» **Task brief**: The answer must be the full listing, reproduced word for word.

» **Data provided**:
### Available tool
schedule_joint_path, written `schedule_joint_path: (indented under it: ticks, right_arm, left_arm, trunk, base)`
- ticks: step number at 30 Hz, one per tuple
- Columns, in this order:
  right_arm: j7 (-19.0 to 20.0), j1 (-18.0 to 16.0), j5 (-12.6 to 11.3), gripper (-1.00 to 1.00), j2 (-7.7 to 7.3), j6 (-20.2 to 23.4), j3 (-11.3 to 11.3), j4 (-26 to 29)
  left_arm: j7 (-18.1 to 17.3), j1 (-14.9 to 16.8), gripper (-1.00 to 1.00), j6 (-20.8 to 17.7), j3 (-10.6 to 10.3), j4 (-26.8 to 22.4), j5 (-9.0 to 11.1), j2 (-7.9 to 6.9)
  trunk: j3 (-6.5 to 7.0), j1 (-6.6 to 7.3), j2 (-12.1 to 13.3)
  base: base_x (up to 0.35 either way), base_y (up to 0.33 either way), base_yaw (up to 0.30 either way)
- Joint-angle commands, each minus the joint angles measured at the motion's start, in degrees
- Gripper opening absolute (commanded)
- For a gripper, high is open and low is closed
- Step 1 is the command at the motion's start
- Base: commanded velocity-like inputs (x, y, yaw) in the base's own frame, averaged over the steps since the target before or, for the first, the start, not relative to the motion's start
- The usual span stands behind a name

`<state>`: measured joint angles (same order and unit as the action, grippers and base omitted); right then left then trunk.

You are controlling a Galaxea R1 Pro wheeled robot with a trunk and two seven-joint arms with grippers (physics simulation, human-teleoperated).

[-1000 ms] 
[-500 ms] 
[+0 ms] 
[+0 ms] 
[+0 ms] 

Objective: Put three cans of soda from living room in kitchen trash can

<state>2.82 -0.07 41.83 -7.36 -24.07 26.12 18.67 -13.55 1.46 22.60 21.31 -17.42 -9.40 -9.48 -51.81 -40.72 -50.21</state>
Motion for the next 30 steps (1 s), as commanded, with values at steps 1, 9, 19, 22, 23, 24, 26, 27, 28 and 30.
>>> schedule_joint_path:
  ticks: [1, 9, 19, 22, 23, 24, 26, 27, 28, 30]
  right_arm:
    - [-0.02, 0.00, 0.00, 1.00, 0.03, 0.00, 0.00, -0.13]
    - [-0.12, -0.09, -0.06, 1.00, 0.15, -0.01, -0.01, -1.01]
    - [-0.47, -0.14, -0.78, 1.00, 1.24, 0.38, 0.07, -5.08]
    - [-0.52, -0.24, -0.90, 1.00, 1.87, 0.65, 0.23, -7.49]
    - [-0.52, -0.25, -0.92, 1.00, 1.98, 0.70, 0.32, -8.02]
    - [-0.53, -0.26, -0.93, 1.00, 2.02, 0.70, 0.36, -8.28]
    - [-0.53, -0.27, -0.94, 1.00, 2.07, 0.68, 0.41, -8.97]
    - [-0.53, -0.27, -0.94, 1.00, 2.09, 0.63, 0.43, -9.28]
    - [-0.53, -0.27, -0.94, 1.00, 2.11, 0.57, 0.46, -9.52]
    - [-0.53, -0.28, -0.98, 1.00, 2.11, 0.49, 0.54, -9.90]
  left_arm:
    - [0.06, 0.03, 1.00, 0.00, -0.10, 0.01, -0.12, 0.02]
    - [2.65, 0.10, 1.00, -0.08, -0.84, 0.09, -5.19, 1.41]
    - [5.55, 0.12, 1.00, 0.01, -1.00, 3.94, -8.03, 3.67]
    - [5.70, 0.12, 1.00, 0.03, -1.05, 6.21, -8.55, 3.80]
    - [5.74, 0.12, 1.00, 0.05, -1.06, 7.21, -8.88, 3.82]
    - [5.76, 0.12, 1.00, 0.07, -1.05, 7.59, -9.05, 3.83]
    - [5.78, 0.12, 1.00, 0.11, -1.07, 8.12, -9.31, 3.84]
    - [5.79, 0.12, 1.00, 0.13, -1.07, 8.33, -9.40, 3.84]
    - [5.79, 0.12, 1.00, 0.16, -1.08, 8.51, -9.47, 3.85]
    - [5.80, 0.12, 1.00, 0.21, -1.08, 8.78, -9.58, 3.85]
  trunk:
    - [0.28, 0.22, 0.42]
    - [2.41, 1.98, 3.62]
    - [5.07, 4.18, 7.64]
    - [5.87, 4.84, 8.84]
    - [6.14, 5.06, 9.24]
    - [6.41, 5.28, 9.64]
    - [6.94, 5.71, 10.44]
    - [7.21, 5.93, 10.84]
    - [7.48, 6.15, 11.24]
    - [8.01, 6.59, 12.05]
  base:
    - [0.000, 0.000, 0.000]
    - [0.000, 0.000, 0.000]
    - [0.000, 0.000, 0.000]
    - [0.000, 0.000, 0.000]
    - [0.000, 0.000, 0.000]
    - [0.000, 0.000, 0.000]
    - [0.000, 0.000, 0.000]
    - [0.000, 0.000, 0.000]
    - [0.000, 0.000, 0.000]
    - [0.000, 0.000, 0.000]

» **Exercise response**:
### Available tool
schedule_joint_path, written `schedule_joint_path: (indented under it: ticks, right_arm, left_arm, trunk, base)`
- ticks: step number at 30 Hz, one per tuple
- Columns, in this order:
  right_arm: j7 (-19.0 to 20.0), j1 (-18.0 to 16.0), j5 (-12.6 to 11.3), gripper (-1.00 to 1.00), j2 (-7.7 to 7.3), j6 (-20.2 to 23.4), j3 (-11.3 to 11.3), j4 (-26 to 29)
  left_arm: j7 (-18.1 to 17.3), j1 (-14.9 to 16.8), gripper (-1.00 to 1.00), j6 (-20.8 to 17.7), j3 (-10.6 to 10.3), j4 (-26.8 to 22.4), j5 (-9.0 to 11.1), j2 (-7.9 to 6.9)
  trunk: j3 (-6.5 to 7.0), j1 (-6.6 to 7.3), j2 (-12.1 to 13.3)
  base: base_x (up to 0.35 either way), base_y (up to 0.33 either way), base_yaw (up to 0.30 either way)
- Joint-angle commands, each minus the joint angles measured at the motion's start, in degrees
- Gripper opening absolute (commanded)
- For a gripper, high is open and low is closed
- Step 1 is the command at the motion's start
- Base: commanded velocity-like inputs (x, y, yaw) in the base's own frame, averaged over the steps since the target before or, for the first, the start, not relative to the motion's start
- The usual span stands behind a name

`<state>`: measured joint angles (same order and unit as the action, grippers and base omitted); right then left then trunk.

You are controlling a Galaxea R1 Pro wheeled robot with a trunk and two seven-joint arms with grippers (physics simulation, human-teleoperated).

[-1000 ms] 
[-500 ms] 
[+0 ms] 
[+0 ms] 
[+0 ms] 

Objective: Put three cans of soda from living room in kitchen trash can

<state>2.82 -0.07 41.83 -7.36 -24.07 26.12 18.67 -13.55 1.46 22.60 21.31 -17.42 -9.40 -9.48 -51.81 -40.72 -50.21</state>
Motion for the next 30 steps (1 s), as commanded, with values at steps 1, 9, 19, 22, 23, 24, 26, 27, 28 and 30.
>>> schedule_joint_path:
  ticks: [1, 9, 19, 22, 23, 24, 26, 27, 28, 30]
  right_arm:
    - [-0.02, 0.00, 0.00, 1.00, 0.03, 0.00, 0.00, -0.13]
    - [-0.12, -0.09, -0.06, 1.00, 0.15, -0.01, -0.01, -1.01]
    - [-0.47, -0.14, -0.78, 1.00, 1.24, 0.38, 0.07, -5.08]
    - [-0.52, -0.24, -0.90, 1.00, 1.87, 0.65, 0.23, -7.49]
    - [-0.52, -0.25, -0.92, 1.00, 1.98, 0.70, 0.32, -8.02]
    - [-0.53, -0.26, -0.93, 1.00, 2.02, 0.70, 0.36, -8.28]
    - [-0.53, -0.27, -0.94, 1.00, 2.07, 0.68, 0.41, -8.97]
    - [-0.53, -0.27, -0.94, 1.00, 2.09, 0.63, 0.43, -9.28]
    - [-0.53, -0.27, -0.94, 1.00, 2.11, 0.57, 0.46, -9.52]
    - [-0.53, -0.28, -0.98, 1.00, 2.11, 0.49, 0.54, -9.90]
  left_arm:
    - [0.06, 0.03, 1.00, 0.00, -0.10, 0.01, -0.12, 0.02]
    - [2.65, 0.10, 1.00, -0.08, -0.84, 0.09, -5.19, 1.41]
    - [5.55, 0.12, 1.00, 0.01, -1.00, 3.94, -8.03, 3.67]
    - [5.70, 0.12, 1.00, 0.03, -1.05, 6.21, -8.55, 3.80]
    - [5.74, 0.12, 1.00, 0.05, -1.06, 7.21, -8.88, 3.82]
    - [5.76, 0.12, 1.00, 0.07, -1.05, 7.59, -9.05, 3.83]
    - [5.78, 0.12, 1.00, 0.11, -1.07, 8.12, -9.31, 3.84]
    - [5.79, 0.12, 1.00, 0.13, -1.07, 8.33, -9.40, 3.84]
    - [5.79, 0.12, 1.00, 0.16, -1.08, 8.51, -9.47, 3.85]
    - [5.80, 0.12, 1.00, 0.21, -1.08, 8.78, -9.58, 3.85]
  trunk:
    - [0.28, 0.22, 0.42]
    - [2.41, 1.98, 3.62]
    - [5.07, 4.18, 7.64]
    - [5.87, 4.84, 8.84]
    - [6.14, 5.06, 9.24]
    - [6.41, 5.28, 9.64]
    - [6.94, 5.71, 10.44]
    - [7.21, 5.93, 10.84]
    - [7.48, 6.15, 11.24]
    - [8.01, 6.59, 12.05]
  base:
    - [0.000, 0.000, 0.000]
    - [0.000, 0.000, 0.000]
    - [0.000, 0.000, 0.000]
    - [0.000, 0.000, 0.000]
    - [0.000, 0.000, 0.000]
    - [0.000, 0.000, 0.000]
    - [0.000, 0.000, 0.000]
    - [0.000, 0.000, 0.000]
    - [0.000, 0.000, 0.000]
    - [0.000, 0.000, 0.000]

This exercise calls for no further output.